Monitoring and Alerting

A picture containing icon Description automatically generated

General Description

The Monitoring and Alerting component is responsible for allowing users to collect data, eg KPIs and other data points from machines, infrastructure, and zApps. The component is also responsible for alerting users and other ZDMP components in case a KPI get out of defined limits, reducing the impact of crises and losses to smart factories.

The different KPIs delivered via the platforms message bus can be configured to be stored in the Storage Component to collect historic data.
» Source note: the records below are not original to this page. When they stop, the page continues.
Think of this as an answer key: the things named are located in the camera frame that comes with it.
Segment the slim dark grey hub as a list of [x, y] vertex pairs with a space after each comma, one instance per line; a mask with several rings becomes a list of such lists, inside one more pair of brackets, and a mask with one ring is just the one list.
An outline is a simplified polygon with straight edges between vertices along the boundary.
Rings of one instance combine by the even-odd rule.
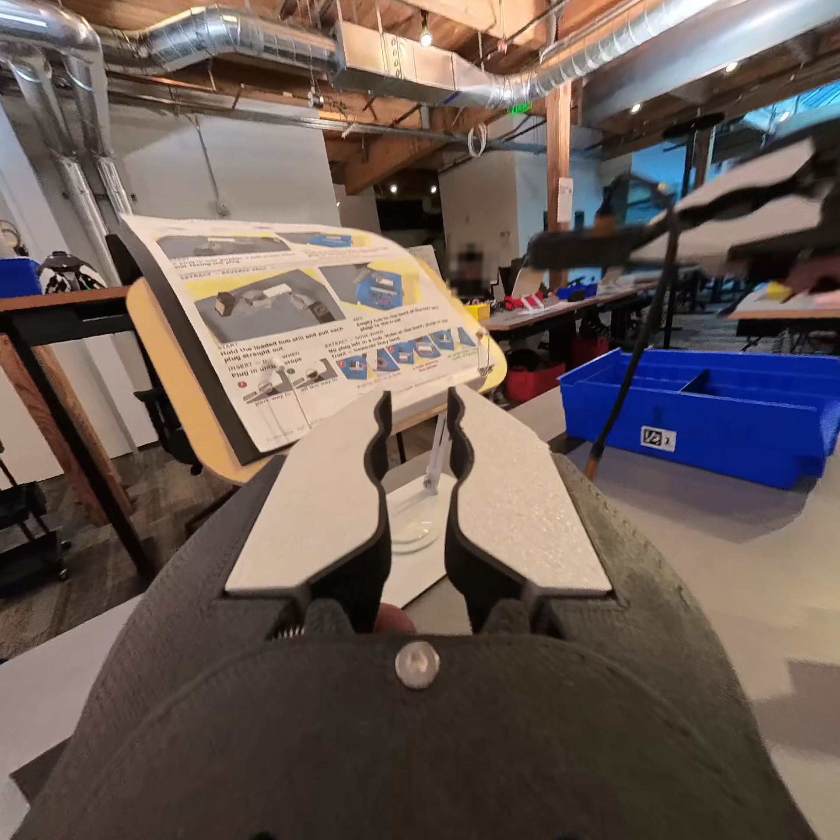
[[667, 236], [667, 227], [622, 227], [611, 234], [600, 234], [592, 228], [552, 230], [535, 234], [522, 258], [522, 267], [552, 271], [600, 266], [624, 266], [634, 253], [660, 236]]

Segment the red bag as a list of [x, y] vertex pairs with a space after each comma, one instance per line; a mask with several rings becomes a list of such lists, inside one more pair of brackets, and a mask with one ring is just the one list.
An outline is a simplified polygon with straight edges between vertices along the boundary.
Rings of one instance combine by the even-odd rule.
[[564, 363], [550, 364], [530, 370], [524, 366], [508, 366], [504, 381], [507, 399], [522, 404], [551, 391], [566, 372]]

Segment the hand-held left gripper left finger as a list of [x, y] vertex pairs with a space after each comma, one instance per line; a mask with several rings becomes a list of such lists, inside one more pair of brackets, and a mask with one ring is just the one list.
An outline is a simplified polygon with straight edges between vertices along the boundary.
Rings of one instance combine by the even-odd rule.
[[290, 598], [300, 613], [332, 599], [375, 619], [392, 567], [382, 480], [392, 395], [369, 392], [288, 453], [225, 583], [238, 598]]

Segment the brown wooden post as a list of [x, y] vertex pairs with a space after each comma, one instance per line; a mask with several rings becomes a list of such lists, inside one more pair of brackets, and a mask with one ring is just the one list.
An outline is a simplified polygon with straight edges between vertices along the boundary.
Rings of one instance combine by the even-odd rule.
[[573, 83], [565, 82], [545, 98], [547, 153], [547, 231], [566, 230], [559, 220], [560, 188], [570, 176]]

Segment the blue plastic bin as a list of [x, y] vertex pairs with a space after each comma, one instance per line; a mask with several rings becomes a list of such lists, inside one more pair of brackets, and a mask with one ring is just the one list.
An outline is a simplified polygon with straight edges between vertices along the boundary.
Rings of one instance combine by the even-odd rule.
[[559, 378], [566, 433], [783, 490], [819, 479], [839, 425], [839, 361], [824, 355], [614, 350]]

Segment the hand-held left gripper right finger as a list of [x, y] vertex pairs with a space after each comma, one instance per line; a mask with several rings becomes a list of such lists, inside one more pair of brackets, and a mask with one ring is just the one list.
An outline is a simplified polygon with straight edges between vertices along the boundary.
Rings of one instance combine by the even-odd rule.
[[449, 388], [447, 576], [470, 619], [515, 600], [533, 619], [554, 598], [614, 594], [550, 447], [467, 385]]

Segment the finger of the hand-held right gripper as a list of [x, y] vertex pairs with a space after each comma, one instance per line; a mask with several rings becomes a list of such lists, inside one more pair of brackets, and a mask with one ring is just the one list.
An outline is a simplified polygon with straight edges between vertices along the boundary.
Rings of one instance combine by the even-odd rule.
[[675, 206], [678, 220], [734, 220], [772, 203], [802, 199], [831, 216], [831, 142], [776, 144], [702, 186]]
[[838, 245], [838, 195], [787, 195], [747, 212], [730, 204], [695, 227], [684, 226], [677, 263], [718, 269], [759, 255], [795, 255]]

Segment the silver ventilation duct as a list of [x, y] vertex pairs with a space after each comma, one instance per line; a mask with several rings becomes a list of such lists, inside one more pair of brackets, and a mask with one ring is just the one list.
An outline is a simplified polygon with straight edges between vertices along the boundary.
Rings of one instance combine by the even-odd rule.
[[536, 66], [510, 75], [480, 69], [454, 52], [340, 20], [335, 38], [270, 22], [244, 9], [192, 7], [137, 30], [95, 28], [48, 2], [2, 2], [2, 59], [60, 55], [77, 108], [98, 130], [108, 117], [107, 71], [158, 77], [216, 56], [312, 70], [349, 88], [441, 107], [503, 110], [545, 98], [661, 36], [716, 2], [639, 2], [553, 45]]

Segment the printed instruction sheet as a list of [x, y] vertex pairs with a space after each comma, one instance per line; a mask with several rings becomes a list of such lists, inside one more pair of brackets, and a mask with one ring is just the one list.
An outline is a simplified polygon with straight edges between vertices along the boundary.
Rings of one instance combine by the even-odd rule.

If historic data is collected, different choices of histograms are presented for the user to choose how the data should be presented.

To be able to notify about potential problems, users can define limits for data points, as well as qualifiers (eg energy consumption is ‘larger than’ & ‘100 kWh’) to trigger alerts, ie SMS, emails, push notifications as well as calls to HTTP endpoints when these limits have been crossed for the first time. These limits are used as goals (for example by Autonomous Computing) where a process can be started if this limit is not reached.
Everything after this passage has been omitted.